All of the data below should be set down again verbatim, without any images.
----- Recorded information -----
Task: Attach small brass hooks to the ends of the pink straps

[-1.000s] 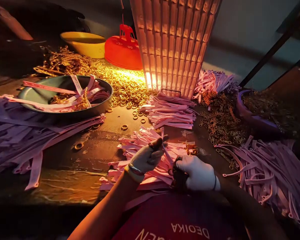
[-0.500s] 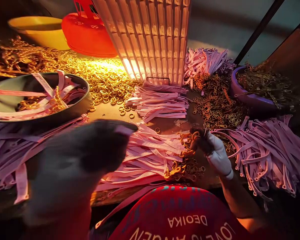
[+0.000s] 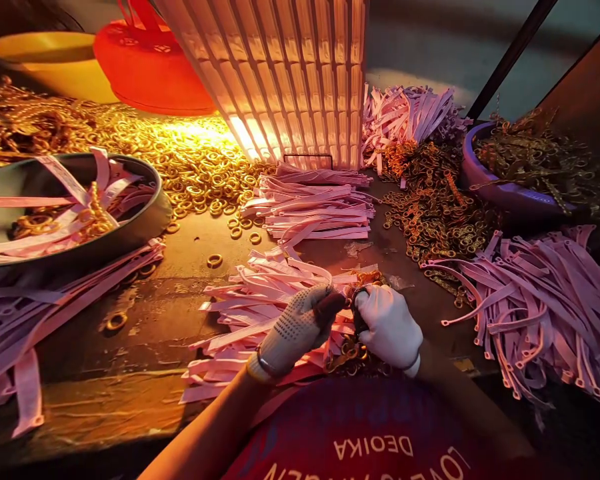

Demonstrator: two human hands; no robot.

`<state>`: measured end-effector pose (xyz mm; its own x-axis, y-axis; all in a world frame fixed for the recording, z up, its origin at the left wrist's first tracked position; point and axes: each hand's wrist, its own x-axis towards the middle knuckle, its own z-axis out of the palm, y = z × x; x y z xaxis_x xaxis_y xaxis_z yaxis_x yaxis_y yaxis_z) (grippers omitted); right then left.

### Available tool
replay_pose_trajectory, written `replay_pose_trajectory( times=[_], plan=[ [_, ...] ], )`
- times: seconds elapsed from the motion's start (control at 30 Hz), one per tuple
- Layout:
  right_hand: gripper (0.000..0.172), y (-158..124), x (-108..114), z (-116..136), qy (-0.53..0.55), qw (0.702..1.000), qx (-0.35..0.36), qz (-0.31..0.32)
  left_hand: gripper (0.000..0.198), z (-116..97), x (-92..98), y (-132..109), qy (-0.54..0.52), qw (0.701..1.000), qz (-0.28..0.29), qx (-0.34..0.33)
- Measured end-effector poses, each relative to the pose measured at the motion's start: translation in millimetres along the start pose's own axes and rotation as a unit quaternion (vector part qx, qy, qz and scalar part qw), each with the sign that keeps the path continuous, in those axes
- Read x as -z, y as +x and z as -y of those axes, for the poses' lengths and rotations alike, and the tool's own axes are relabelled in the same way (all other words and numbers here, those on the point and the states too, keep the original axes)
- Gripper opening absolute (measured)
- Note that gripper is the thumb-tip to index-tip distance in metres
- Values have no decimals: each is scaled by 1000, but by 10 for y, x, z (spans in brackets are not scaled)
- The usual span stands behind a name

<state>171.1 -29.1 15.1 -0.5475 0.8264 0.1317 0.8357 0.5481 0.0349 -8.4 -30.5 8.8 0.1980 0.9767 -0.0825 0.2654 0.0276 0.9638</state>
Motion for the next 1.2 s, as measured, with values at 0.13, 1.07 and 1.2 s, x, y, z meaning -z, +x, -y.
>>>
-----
### Task response
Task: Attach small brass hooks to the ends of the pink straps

[-1.000s] 
[-0.500s] 
[+0.000s] 

Demonstrator: two human hands; no robot.

`<state>`: measured end-effector pose (xyz mm; its own x-axis, y-axis; all in a world frame fixed for the recording, z up, its origin at the left wrist's first tracked position; point and axes: each hand's wrist, its own x-axis towards the middle knuckle, its own z-axis out of the palm, y = z × x; x y z xaxis_x xaxis_y xaxis_z yaxis_x yaxis_y yaxis_z) (grippers omitted); right then left.

### Available tool
replay_pose_trajectory, written `replay_pose_trajectory( times=[_], plan=[ [_, ...] ], )`
- times: seconds elapsed from the motion's start (control at 30 Hz), one per tuple
- Layout:
  right_hand: gripper (0.000..0.172), y (-158..124), x (-108..114), z (-116..136), qy (-0.53..0.55), qw (0.702..1.000), qx (-0.35..0.36), qz (-0.31..0.32)
  left_hand: gripper (0.000..0.198), z (-116..97), x (-92..98), y (-132..109), qy (-0.54..0.52), qw (0.701..1.000), qz (-0.28..0.29), qx (-0.34..0.33)
- Measured end-effector poses, each relative to the pose measured at the motion's start: translation in millimetres along the start pose's own axes and rotation as a unit quaternion (vector part qx, qy, qz and scalar part qw), each with the sign that keeps the path continuous, in those axes
- Read x as -z, y as +x and z as -y of those axes, for the poses' lengths and rotations alike, and the tool's own axes are relabelled in the same way (all other words and numbers here, those on the point and the states too, keep the original axes)
- Gripper opening absolute (measured)
- Note that gripper is the thumb-tip to index-tip distance in metres
- Values have no decimals: each is scaled by 1000, but by 10 for y, x, z (spans in brackets are not scaled)
- The usual span stands behind a name

<state>171.1 -29.1 15.1 -0.5475 0.8264 0.1317 0.8357 0.5481 0.0349 -8.4 -30.5 8.8 0.1980 0.9767 -0.0825 0.2654 0.0276 0.9638</state>
Motion for the next 1.2 s, as measured, with values at 0.13, 1.07 and 1.2 s, x, y, z meaning -z, +x, -y.
>>>

The output given here is complete.